Figure 1. AHE MoM (sa) and UnderlyingInflation AHE model fitted values.
Note: the figure shows published MoM (sa) AHE growth rates (orange line) and UnderlyingInflation AHE model fitted values (blue line). The figure excludes the first 6 months of Covid for scaling issues (although they are included in the model estimation).
Why sectoral shifts are crucial. We often get the following question: how important are sectoral employment shifts for AHE growth? Figure 2 clarifies why it is very important to control, somehow, for sectoral employment shifts. Figure 2 shows the published AHE YoY growth rate (the yellow line), and the share of employment in industries with AHE level above the aggregate mean. Figure 2 is not meant to say that industry shifts can explain everything. Rather, it is just a reminder not to take at face value the MoM (or YoY) of AHE when it pops up on your Bloomberg terminal.
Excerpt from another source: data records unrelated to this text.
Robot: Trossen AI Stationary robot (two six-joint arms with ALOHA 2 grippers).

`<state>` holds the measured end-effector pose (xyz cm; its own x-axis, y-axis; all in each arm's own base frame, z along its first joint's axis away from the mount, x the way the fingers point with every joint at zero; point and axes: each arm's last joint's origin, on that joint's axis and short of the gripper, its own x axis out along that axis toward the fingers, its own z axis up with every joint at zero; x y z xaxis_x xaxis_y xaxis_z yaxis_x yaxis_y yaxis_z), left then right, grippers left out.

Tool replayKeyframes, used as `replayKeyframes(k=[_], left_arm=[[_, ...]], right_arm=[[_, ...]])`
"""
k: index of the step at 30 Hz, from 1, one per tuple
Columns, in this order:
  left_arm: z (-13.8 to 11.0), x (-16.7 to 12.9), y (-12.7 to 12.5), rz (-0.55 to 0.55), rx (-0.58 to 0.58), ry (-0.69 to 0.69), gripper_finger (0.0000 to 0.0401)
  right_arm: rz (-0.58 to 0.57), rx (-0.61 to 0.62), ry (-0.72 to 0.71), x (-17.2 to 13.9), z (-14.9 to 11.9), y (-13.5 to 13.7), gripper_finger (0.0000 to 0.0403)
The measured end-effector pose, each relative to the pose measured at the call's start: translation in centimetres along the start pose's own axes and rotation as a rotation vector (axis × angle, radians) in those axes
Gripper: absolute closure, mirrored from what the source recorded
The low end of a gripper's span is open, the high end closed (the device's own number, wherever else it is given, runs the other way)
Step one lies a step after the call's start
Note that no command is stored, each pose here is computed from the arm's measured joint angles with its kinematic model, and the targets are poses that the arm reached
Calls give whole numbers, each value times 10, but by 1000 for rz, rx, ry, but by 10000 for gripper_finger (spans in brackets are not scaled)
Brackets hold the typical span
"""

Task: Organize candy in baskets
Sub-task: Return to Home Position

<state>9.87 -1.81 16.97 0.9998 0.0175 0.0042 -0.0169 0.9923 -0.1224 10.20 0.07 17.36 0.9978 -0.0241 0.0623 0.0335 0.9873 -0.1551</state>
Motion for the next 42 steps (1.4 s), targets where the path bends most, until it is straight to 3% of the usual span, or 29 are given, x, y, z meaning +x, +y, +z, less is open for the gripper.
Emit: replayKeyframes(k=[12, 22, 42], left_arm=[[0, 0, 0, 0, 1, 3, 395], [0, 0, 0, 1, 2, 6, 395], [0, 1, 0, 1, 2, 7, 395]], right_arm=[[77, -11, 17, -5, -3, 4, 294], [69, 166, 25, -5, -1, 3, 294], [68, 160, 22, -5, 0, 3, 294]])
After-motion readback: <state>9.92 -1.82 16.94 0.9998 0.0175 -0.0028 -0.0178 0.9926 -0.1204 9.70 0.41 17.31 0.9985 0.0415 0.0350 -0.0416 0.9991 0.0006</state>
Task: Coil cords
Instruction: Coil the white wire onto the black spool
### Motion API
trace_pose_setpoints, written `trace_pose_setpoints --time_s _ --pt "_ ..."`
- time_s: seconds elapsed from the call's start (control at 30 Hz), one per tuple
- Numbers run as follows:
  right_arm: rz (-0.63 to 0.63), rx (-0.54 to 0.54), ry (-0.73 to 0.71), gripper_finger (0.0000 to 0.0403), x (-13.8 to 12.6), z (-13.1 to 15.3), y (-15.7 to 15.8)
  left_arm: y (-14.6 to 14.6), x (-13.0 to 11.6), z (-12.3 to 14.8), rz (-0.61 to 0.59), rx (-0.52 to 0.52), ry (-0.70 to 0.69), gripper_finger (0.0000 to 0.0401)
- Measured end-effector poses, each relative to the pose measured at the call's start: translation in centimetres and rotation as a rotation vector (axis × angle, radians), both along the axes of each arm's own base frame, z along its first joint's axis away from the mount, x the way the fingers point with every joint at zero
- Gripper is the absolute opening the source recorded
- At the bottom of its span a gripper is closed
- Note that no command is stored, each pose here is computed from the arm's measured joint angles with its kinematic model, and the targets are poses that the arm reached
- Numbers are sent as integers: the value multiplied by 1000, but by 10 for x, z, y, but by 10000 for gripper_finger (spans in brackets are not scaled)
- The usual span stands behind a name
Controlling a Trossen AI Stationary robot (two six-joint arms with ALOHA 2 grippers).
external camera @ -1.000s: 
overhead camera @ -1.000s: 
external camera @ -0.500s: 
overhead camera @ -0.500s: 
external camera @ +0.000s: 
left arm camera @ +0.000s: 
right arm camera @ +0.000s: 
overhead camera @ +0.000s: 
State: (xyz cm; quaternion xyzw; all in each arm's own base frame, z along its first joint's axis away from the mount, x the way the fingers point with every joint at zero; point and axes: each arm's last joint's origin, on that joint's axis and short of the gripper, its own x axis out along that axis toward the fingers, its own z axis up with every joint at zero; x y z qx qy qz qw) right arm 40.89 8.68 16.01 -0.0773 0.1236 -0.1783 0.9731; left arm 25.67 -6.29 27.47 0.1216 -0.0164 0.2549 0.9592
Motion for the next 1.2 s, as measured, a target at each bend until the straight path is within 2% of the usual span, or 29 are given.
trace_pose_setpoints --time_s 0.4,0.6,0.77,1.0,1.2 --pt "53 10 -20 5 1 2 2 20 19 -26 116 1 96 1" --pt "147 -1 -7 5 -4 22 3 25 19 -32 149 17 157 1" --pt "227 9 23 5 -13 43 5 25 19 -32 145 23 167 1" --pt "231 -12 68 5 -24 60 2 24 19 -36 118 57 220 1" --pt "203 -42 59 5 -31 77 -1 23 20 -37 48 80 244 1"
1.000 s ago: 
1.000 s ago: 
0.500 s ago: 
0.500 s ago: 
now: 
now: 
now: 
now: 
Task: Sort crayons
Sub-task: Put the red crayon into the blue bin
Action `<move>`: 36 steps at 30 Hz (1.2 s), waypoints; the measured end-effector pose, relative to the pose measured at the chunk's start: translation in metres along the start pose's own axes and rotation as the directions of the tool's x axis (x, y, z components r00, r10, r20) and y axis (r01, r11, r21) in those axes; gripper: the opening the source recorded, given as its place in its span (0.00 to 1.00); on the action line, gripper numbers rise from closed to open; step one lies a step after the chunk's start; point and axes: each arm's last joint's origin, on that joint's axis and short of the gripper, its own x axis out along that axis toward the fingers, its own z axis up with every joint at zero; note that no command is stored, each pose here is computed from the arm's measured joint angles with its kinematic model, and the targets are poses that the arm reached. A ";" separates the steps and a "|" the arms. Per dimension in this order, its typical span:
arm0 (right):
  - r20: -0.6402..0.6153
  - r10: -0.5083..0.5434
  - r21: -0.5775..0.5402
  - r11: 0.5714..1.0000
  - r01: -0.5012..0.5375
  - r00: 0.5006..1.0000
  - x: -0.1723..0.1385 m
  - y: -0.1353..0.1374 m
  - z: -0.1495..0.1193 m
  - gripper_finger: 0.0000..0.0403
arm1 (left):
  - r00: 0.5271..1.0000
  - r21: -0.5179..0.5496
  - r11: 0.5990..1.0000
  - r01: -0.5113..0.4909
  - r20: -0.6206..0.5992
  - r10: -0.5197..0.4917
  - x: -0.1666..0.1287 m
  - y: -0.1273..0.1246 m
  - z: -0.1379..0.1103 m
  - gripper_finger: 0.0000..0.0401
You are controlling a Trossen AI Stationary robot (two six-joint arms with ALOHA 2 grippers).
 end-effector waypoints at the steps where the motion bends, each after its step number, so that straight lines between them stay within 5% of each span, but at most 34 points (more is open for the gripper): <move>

Indeed, as shown in Figure 1, the disinflation in AHE space in the last year, once industry mix distortions are taken into account, is very limited according to our model.
Figure 2. YoY of AHE and Sectoral Employment Share.
What to expect in January (and in Q4 ECI)
Very LOW AHE in January, solid Q4 ECI. According to the model, AHE MoM (sa) growth in January assuming that the sectoral shares will stay constant is expected to be 0.258%. Therefore, there is a real chance to get a 0.2% MoM (sa) to rounding next month for AHE. The reason is that the “residual calendarity” effect that has boosted the December MoM reading will flip sign next month (January has 8 weekend days vs 10 in December). As for the ECI, we expect a Q4 figure around 4%+ (QoQ saar), showing limited or no deceleration.
Conclusion and implications for the Fed
Wage growth remains very solid and above the pace consistent with the 2% target. In fact, current wage growth is more consistent with 3% than 2% in consumers prices space. The analysis contained in this note reinforces the case for a prudent Fed until there will be evidence we can go back to 2%.